- Published on 22 July 2015
How many different measurement settings are needed in order to uniquely determine a pure quantum state, and how should such measurements be chosen? This problem goes back to a famous remark by Wolfgang Pauli in 1933, in which he raised the question whether or not the position and the momentum distributions are enough to define the wave function uniquely modulo a global phase. The original Pauli problem has a negative answer, but it has evolved into many interesting variants and has been studied from several fruitful perspectives.

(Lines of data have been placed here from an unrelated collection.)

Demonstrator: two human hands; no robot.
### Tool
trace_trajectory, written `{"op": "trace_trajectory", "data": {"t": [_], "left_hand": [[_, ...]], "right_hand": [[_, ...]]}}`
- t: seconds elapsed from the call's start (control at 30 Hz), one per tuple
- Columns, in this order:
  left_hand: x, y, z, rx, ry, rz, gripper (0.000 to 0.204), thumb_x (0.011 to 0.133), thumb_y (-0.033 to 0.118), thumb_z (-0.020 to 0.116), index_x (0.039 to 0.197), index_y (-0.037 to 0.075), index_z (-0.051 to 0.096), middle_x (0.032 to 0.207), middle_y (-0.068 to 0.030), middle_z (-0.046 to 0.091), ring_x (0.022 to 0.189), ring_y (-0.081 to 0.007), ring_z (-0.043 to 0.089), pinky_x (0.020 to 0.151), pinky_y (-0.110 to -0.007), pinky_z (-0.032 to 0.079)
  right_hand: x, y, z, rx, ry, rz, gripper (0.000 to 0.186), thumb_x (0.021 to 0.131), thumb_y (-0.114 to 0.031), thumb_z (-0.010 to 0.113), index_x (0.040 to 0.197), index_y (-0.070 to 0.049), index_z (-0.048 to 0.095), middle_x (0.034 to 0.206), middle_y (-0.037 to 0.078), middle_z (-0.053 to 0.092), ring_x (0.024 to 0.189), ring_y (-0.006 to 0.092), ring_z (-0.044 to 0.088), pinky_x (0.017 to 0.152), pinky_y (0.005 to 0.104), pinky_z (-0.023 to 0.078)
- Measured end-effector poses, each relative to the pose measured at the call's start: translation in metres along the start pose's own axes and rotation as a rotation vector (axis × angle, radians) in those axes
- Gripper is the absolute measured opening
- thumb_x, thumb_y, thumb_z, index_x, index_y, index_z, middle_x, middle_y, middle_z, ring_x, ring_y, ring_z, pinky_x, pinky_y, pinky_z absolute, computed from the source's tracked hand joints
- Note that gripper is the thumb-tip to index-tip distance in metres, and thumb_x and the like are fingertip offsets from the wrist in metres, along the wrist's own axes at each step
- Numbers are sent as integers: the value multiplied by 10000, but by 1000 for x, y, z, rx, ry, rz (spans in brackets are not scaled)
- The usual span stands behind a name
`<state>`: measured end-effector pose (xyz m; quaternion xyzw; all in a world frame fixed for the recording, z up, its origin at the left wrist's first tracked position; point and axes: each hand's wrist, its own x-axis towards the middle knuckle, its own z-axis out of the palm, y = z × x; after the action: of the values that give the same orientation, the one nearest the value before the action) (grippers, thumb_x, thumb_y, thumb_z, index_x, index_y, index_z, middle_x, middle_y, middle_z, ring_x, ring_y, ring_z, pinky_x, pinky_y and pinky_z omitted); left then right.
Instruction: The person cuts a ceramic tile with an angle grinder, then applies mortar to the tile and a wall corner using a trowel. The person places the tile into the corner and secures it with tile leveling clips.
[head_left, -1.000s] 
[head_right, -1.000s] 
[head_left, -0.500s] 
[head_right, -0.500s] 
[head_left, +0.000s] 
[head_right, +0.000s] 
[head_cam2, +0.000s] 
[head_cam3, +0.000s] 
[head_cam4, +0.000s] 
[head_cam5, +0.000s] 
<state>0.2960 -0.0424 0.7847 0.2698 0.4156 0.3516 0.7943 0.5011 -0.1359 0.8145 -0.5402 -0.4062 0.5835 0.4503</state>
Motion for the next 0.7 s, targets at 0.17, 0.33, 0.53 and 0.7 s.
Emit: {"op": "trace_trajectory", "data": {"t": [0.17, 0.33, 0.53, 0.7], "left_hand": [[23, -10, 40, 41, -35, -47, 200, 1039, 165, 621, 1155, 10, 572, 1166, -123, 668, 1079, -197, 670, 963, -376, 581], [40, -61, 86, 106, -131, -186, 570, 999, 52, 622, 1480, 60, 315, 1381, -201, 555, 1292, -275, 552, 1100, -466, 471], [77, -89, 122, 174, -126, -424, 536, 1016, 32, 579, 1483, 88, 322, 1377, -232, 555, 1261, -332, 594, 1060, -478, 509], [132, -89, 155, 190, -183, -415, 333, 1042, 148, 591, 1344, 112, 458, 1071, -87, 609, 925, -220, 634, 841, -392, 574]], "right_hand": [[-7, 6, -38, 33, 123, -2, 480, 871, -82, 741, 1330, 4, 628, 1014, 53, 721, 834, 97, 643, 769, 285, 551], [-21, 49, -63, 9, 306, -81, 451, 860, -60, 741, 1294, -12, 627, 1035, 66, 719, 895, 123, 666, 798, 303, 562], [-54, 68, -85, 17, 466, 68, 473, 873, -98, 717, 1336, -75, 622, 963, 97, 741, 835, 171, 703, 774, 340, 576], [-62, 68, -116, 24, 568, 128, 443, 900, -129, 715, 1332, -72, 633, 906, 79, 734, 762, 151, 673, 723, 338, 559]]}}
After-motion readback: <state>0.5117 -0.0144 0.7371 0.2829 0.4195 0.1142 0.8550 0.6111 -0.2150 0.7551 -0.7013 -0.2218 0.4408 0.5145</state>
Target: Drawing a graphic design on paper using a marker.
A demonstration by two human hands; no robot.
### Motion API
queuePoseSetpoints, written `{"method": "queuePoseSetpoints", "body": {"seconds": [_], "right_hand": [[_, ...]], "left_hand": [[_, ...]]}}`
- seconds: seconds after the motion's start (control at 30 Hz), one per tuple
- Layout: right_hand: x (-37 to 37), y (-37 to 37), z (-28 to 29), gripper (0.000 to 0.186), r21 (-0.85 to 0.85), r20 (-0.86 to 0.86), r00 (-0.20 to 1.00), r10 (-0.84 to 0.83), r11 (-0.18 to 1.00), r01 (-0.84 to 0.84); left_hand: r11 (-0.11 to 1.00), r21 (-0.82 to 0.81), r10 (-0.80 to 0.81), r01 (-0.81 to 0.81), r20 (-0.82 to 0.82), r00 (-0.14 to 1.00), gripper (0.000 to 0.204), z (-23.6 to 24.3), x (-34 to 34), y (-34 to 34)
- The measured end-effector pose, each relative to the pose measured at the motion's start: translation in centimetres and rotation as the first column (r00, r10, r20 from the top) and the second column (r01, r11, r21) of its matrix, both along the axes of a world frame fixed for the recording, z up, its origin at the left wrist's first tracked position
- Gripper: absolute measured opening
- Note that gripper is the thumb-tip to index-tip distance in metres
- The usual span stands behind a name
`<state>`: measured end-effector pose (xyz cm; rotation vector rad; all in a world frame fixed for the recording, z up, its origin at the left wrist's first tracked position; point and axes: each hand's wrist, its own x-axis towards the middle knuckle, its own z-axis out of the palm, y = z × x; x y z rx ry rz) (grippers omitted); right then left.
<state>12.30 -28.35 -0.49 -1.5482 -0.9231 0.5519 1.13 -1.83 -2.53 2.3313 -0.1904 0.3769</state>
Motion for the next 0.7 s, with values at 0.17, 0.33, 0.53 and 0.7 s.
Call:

In this review article the authors concentrate on a specific form of the Pauli problem, which is concerned with the minimal number of orthonormal bases in a finite dimensional Hilbert space that is needed in order to distinguish all pure quantum states. This problem is clearly connected to the fundamental structures of quantum theory. It has been raised several times in the past but the answer has been elusive until recently. They review some recent results that together provide an almost complete answer to the question. For the dimension d = 2 the minimal number of orthonormal bases is three. For the dimensions d = 3 and d ≥ 5 the minimal number is four. For the dimension d = 4 the minimal number is either three or four. Curiously, the exact number in d = 4 seems to be an open problem. They also demonstrate with spin-1 measurements the fact that even if four bases can distinguish all pure quantum states, these bases must be chosen appropriately and it may happen that some “natural" choices are not suitable for this task.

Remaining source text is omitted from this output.